# Drug test US immigration?



## Essie (Mar 21, 2012)

Hello All.

My UK husband is just about to book his medical for his Green card application and I'm wondering if they test for drugs.

We both enjoy a little smoke once in a while but he's thinking of stopping for a month and de-toxting.

Does anyone know if they'll be looking out for drug traces or just for STDs and HIV etc.

Thanks 

Essie


----------



## granditaly (Apr 27, 2012)

I did my medical for the green card in 2010, not sure if they test for drugs but they do get a urine sample.
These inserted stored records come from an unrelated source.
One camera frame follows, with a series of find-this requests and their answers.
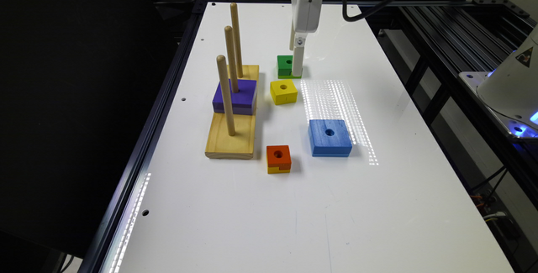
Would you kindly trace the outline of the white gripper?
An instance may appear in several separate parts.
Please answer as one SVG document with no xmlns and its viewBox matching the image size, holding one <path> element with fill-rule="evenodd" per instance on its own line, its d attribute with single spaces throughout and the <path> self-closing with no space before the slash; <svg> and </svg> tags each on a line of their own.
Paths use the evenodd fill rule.
<svg viewBox="0 0 538 273">
<path fill-rule="evenodd" d="M 290 29 L 289 49 L 293 52 L 293 74 L 302 76 L 305 36 L 319 26 L 322 0 L 291 0 L 293 24 Z"/>
</svg>

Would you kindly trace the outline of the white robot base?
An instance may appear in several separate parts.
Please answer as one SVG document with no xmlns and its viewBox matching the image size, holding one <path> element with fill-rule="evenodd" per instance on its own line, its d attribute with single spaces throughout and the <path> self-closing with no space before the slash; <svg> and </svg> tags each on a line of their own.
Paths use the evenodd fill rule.
<svg viewBox="0 0 538 273">
<path fill-rule="evenodd" d="M 493 71 L 462 72 L 460 80 L 513 141 L 537 141 L 537 30 Z"/>
</svg>

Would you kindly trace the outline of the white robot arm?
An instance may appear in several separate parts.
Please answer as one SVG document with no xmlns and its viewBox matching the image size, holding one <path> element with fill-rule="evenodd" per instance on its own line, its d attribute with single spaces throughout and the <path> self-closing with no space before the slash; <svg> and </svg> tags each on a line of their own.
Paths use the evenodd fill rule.
<svg viewBox="0 0 538 273">
<path fill-rule="evenodd" d="M 292 75 L 301 77 L 303 58 L 308 34 L 314 33 L 319 26 L 323 0 L 291 0 L 292 28 L 290 50 L 293 52 Z"/>
</svg>
They no longer check for HIV since 2010.


----------



## cheeser (Jan 22, 2012)

I did my medical 3 weeks ago in NZ and they didn't collect urine, just blood to run tests on what vaccinations we needed.


----------



## bfremont (Jun 7, 2012)

I'm not an expert in the area, but I don't believe they will drug test you.


----------



## Davis1 (Feb 20, 2009)

The question is asked on the medical report 
USCIS - I-693, Report of Medical Examination and Vaccination Record


----------



## Amy Lee (Jun 11, 2012)

I don't think there will be any test specifically for drug applying green card, one of my friends who takes drug regularly passed the medical exam. Don't worry  




Essie said:


> Hello All.
> 
> My UK husband is just about to book his medical for his Green card application and I'm wondering if they test for drugs.
> 
> ...


----------